Wetlands affect the rate of addition of carbon to the atmosphere because wetlands put significant amounts of carbon into long-term storage. This carbon is sequestered by being built into the organic matter that makes up aquatic plants, including algae, and the secondary organic production of tissues in herbivores that eat those plants. When that plant and animal matter dies, much of it sinks into the sediments in the beds of wetlands. The organic compounds containing that carbon do not decompose because they do not have access to oxygen. The water and the mucky sediments seal them away from the oxygen that is required for their decomposition.
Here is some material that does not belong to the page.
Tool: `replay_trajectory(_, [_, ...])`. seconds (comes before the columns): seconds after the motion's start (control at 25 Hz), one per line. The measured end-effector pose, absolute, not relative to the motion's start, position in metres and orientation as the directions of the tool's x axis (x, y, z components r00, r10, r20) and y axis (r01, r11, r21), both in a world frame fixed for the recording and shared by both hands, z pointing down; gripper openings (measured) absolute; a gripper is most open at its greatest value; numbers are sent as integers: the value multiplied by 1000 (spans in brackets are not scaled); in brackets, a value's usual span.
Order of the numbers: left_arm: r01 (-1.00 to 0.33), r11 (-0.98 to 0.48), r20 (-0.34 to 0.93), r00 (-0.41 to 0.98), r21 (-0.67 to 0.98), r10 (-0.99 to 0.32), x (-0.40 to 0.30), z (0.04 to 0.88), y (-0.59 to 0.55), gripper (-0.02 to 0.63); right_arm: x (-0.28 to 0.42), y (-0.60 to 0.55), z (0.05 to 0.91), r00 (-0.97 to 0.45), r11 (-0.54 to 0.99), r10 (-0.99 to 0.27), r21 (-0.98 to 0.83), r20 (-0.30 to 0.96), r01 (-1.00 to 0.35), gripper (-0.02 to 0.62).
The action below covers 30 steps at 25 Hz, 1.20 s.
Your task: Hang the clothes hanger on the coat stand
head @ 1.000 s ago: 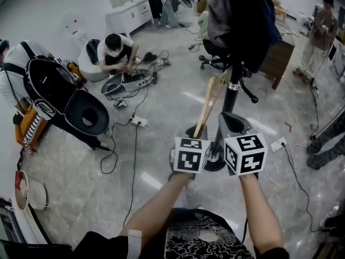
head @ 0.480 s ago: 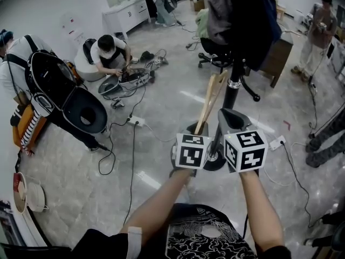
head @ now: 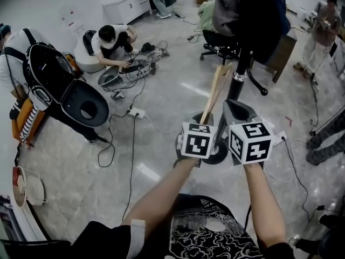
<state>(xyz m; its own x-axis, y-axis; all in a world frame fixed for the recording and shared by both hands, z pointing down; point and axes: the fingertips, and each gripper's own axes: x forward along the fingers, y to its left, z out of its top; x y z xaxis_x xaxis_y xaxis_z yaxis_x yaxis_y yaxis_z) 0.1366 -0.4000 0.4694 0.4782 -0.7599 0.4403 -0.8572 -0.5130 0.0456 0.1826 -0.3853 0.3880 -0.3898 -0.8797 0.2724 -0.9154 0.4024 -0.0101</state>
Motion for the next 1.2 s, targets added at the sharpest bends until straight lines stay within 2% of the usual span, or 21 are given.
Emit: replay_trajectory(1.2, [-840, -543, 473, 481, 6, -739, 155, 495, -433, 31, 193, -401, 414, -380, 400, -865, -7, 328, -916, 0])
Some of this sequestered carbon can get back into the atmosphere by way of chemical changes that do not require oxygen. Some carbon is combined with hydrogen instead of oxygen and this forms methane – one carbon atom combined with four hydrogen atoms – sometimes called marsh gas. Methane can escape to the surface of a wetland and thus into the atmosphere.
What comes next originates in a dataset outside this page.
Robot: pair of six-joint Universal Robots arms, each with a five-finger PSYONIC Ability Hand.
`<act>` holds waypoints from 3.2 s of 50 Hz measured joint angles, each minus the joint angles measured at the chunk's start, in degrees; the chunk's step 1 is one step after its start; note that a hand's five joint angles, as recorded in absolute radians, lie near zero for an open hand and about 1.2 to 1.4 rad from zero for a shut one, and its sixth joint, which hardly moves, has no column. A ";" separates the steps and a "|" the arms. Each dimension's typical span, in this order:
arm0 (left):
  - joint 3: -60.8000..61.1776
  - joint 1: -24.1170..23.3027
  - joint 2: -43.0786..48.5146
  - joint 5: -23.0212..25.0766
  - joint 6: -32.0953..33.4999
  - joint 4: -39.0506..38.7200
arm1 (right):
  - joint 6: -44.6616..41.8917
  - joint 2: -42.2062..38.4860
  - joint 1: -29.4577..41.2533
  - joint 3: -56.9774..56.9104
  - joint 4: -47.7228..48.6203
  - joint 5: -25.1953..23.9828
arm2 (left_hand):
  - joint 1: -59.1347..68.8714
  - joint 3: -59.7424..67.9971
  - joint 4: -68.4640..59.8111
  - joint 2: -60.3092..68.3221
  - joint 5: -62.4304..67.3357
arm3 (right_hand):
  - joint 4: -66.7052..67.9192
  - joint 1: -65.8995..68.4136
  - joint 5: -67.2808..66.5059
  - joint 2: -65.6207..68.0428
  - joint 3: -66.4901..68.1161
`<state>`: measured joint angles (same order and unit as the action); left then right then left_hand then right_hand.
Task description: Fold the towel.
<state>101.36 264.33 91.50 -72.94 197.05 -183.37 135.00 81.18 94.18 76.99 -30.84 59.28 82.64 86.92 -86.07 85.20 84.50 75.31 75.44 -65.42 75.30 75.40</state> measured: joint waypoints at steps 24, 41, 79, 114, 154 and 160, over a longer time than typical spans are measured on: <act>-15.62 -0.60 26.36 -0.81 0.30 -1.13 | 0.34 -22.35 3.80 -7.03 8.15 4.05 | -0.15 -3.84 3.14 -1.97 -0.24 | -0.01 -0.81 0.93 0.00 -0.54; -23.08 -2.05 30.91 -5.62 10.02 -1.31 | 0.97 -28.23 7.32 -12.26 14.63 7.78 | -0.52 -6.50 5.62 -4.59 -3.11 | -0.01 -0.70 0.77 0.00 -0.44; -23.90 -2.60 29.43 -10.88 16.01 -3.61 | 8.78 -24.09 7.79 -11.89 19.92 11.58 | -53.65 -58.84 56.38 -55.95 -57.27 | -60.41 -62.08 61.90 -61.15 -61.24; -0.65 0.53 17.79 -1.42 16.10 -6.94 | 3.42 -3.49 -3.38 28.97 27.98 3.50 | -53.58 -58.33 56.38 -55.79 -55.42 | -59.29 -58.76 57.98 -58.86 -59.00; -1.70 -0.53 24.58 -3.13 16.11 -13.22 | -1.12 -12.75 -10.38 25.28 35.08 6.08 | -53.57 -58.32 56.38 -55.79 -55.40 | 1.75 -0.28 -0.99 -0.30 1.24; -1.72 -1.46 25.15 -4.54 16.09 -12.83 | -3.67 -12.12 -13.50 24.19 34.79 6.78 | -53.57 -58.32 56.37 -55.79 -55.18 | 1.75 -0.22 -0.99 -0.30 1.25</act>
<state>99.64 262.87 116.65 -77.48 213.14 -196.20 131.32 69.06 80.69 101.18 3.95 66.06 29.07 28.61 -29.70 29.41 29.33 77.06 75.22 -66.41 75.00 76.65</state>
So the effect of the wetland on the rate of addition of carbon to the atmosphere depends on the net difference between the carbon that is kept in the sediments minus the carbon that escapes as methane.
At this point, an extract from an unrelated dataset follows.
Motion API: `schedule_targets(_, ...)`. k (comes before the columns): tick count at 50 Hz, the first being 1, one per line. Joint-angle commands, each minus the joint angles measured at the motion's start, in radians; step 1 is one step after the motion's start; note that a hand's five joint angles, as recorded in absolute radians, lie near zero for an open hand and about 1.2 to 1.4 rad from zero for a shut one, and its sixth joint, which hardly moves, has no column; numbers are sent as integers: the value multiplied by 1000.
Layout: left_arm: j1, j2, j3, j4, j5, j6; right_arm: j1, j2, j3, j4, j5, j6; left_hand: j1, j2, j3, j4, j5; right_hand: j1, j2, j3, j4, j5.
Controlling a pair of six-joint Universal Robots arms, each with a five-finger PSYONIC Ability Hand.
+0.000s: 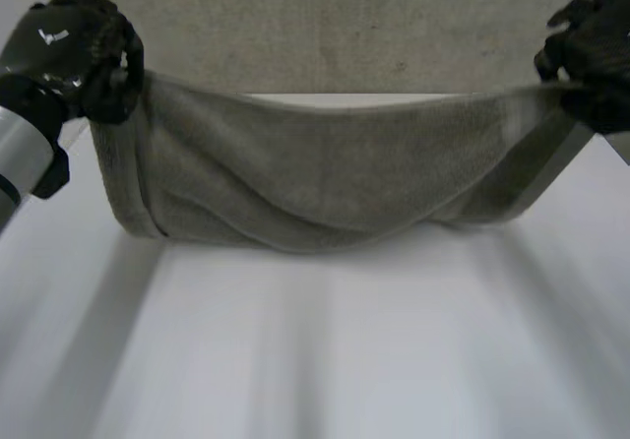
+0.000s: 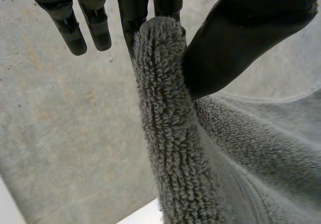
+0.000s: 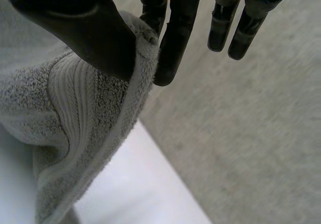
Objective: Fold the towel.
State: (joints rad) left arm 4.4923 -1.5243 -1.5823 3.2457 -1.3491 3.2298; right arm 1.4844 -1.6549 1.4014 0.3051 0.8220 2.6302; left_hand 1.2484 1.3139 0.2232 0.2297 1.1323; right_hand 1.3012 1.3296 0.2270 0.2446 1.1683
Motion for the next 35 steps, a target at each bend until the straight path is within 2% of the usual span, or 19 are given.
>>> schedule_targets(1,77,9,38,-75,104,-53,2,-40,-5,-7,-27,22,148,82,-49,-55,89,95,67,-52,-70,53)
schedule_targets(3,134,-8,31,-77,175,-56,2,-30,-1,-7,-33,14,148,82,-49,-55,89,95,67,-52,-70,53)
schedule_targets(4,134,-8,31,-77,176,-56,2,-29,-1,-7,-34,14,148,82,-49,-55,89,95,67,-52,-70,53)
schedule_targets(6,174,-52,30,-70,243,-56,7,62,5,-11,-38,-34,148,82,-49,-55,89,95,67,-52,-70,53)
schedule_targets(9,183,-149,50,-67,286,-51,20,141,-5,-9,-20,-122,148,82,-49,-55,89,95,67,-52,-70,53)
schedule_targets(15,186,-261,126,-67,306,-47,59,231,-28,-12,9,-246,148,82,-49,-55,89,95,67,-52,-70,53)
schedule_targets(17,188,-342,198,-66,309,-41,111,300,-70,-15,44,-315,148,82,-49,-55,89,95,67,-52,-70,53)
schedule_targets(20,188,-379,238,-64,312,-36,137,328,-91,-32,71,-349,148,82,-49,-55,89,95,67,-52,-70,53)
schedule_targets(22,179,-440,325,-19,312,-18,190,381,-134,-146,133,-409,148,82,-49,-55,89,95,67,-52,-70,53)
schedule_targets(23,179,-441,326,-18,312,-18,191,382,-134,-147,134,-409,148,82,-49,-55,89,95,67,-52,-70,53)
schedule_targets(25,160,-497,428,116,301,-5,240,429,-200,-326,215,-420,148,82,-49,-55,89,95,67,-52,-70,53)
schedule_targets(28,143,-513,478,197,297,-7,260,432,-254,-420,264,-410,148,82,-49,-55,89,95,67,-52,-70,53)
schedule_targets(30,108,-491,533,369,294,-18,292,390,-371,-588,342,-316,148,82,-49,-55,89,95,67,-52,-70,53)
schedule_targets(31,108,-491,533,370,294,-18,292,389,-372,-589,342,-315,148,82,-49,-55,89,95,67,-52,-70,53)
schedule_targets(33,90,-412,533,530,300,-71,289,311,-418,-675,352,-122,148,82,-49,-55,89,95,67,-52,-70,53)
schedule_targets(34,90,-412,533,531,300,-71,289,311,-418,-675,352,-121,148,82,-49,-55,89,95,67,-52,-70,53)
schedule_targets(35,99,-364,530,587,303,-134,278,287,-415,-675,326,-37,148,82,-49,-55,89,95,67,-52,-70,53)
For a number of measured temperate wetlands the carbon stored was from 100 to 200 grams of carbon per metre squared per year (g C/m2/y). The escape of methane for those wetlands was from 45 to 55 gC/m2/y. These wetlands were putting into long-term storage about 100g of Carbon per square metre of wetland per year. Each acre of wetland stored about 40.47 Kg of carbon per year.
The Kennebec Wetland Complex in the watershed that feeds Kennebec Lake clearly has an effect on climate change. An example of the services provided by ecosystems to global society.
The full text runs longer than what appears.